Garcia had achieved fantastic results with the Juvenil A and was earmarked as Luis Enrique’s replacement for the Barca B team. That never happened, allegedly, because he was a coach with close contact to Johan Cruyff and it was this humiliation that eventually led him to move away.

Worse, perhaps, is the fact that rather than Garcia they opted for Eusebio Sacristan. Although he too was a former player his beliefs were at odds with those widely held throughout the club. Rather than the possession based attacking football for which the club is known his focus was more on the defensive side of the game. His conservative approach was hardly the right preparation for players aiming to move on to the senior side.

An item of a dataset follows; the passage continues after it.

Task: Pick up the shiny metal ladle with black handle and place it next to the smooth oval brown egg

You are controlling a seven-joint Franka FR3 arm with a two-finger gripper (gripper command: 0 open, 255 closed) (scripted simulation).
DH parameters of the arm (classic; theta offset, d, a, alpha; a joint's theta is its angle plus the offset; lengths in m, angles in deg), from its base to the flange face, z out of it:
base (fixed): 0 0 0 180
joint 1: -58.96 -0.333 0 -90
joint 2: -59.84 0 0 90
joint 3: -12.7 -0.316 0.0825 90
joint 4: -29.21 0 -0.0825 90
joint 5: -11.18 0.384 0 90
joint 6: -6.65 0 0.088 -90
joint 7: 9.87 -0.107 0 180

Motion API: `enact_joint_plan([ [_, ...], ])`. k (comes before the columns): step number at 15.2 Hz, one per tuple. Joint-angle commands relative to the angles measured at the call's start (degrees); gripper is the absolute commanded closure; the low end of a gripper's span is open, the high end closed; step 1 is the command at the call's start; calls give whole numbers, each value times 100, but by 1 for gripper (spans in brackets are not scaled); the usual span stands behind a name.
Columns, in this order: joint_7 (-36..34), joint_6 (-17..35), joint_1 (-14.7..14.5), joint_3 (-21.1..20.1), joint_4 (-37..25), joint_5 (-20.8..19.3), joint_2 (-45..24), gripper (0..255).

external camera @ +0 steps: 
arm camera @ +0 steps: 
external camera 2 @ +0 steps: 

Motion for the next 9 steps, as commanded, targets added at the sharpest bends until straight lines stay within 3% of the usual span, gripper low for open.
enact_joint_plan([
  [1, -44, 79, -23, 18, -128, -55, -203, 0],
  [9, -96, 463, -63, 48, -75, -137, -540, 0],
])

Whilst culés found this attitude affronting it was nothing compared to the disgrace that was inflicted on the club when FIFA barred them from signing players after an investigation into their recruitment practices within La Masia.

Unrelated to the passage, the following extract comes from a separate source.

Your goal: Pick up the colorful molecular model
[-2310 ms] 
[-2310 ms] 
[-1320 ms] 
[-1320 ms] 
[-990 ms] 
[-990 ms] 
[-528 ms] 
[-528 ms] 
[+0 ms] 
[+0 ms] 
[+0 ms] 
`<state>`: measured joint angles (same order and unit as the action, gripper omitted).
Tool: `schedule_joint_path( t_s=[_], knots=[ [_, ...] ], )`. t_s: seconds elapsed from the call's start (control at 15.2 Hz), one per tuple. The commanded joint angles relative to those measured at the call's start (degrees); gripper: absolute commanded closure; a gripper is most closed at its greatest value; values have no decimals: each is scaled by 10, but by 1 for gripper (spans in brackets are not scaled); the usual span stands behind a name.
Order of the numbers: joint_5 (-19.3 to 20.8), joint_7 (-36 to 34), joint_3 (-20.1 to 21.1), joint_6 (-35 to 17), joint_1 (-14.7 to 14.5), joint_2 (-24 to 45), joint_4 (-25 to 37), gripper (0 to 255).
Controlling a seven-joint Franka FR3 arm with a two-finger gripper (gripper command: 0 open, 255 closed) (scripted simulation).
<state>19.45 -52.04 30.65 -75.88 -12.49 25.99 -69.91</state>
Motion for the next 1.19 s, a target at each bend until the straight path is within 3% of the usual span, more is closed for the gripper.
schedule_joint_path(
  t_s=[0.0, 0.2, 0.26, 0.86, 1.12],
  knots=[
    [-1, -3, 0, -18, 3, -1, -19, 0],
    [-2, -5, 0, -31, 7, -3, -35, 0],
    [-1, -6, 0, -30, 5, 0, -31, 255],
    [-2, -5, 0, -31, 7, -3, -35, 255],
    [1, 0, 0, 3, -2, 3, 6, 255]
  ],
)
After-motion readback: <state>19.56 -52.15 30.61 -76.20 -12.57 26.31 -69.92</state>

The person that ultimately bore the bulk of the blame for this was Albert Puig who had been appointed by Sandro Rosell as La Masia’s co-ordinator.

Puig was behind an ambitious attempt to bring to the club first some of Spain’s brightest young players and, then, tried to do the same with those from overseas. In his zeal, however, he failed to adhere to the regulations and as a consequence landed the club into one of the most humiliating situations which also tarred La Masia’s previously immaculate reputation.

That, however, isn’t the main reason why players aren’t coming through any more. The biggest barrier is a lack of belief at the highest level. Tata Martino, the man chosen to replace Tito Villanova as Barcelona manager, never really gave them much of a chance. Similarly, and more surprisingly, Luis Enrique has also been reluctant. This is, after all, someone with a history at the club and with a past managing at La Masia.

It could be that the players coming through aren’t good enough. The struggles that the likes of Martin Montoya and Bojan Krkic have faced since moving away from Barcelona suggests that perhaps they aren’t. It could also be that given the club’s higher profile these days the path for future La Masia graduates is the one set out by Denis Suarez who will this summer return to Barcelona after spending two successful years at Sevilla.

Yet the feeling is that every time a player like Marc Bartra leaves the club complaining over the lack of playing time, Barcelona loses a little bit of the shine that made it seem so special.

Pep Guardiola once claimed that “there is no bigger victory than being able to debut a player from La Masia. It’s even bigger than winning a title.” That may have been true during his time at Barcelona but it isn’t the case anymore.